» **Brief**: Copy out each line of the data that holds the word "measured".
↓↓↓
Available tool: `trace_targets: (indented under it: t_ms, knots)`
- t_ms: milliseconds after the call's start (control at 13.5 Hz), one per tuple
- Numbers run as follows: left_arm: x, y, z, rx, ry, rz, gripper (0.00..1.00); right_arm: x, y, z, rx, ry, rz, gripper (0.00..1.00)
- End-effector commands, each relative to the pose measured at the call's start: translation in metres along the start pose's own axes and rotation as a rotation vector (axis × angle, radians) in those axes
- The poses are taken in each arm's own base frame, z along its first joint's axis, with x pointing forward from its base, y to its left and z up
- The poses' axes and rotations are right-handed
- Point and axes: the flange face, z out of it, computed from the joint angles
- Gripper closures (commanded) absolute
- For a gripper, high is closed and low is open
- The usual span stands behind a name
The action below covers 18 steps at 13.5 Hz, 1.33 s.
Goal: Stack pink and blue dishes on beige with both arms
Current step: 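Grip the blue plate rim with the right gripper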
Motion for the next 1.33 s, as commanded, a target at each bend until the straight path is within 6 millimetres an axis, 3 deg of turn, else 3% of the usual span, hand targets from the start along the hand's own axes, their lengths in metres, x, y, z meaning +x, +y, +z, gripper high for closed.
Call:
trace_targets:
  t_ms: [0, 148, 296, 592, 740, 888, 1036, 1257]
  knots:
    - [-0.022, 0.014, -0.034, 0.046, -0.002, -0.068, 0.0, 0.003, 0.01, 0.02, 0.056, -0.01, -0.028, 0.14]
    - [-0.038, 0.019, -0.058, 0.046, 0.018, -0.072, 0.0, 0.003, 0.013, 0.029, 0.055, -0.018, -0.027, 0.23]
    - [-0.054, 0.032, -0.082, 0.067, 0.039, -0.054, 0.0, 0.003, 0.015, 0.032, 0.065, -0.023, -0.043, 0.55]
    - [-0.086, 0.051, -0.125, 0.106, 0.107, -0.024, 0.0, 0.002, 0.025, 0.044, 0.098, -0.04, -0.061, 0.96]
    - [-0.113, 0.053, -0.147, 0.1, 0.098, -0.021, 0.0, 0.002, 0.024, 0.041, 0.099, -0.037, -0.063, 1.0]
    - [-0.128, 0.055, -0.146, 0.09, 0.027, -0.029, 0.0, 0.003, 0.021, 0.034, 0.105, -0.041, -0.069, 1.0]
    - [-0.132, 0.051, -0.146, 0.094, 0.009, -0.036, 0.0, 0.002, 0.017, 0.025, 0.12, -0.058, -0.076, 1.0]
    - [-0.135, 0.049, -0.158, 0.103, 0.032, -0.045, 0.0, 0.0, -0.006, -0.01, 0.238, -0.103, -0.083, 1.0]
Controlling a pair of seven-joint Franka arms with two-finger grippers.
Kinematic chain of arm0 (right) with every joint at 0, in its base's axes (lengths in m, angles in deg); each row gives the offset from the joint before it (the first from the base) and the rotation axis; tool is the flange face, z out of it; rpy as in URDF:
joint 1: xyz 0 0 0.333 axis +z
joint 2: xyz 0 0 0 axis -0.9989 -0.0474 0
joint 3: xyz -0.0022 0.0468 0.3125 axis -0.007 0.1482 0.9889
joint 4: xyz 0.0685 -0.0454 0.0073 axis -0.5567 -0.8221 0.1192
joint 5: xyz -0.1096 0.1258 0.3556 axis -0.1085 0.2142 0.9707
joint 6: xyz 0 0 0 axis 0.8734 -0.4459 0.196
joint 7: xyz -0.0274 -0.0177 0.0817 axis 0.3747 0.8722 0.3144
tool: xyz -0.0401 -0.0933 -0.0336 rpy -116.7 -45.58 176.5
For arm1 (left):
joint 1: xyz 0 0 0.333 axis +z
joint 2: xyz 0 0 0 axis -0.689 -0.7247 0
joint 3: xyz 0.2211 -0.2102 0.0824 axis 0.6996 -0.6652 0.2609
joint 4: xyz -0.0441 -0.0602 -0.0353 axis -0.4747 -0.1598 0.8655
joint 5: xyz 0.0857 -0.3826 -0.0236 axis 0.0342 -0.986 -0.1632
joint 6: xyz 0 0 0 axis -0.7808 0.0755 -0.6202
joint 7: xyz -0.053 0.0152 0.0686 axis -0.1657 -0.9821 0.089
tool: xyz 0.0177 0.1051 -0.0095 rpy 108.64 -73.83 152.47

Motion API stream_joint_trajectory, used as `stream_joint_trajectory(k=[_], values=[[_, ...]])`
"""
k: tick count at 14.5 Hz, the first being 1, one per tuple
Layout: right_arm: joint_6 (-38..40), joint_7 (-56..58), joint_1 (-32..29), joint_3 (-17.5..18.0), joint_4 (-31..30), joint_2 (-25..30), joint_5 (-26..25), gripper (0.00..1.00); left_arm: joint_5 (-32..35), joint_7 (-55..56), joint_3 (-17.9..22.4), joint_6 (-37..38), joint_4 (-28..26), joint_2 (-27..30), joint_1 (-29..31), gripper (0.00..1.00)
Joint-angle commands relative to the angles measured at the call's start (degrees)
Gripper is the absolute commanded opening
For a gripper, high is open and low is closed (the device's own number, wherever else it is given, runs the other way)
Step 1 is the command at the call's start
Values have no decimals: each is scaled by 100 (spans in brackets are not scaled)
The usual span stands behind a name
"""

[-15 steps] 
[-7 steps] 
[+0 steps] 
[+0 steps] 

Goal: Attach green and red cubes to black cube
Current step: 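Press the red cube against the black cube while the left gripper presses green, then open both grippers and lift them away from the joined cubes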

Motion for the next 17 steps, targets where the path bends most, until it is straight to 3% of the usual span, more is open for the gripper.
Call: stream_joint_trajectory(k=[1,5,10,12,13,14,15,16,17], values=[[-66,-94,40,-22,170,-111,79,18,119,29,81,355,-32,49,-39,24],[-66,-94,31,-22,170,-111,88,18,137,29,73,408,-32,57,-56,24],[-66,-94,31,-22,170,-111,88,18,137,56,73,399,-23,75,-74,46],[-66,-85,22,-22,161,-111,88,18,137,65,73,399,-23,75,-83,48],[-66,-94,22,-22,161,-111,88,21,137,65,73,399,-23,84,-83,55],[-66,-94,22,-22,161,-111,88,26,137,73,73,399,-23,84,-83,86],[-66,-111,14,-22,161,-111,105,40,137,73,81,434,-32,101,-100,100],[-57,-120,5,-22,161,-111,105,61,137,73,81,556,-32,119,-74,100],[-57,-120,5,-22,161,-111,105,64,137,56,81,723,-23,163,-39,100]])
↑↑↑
» **Solution to the problem**:
- End-effector commands, each relative to the pose measured at the call's start: translation in metres along the start pose's own axes and rotation as a rotation vector (axis × angle, radians) in those axes
Joint-angle commands relative to the angles measured at the call's start (degrees)

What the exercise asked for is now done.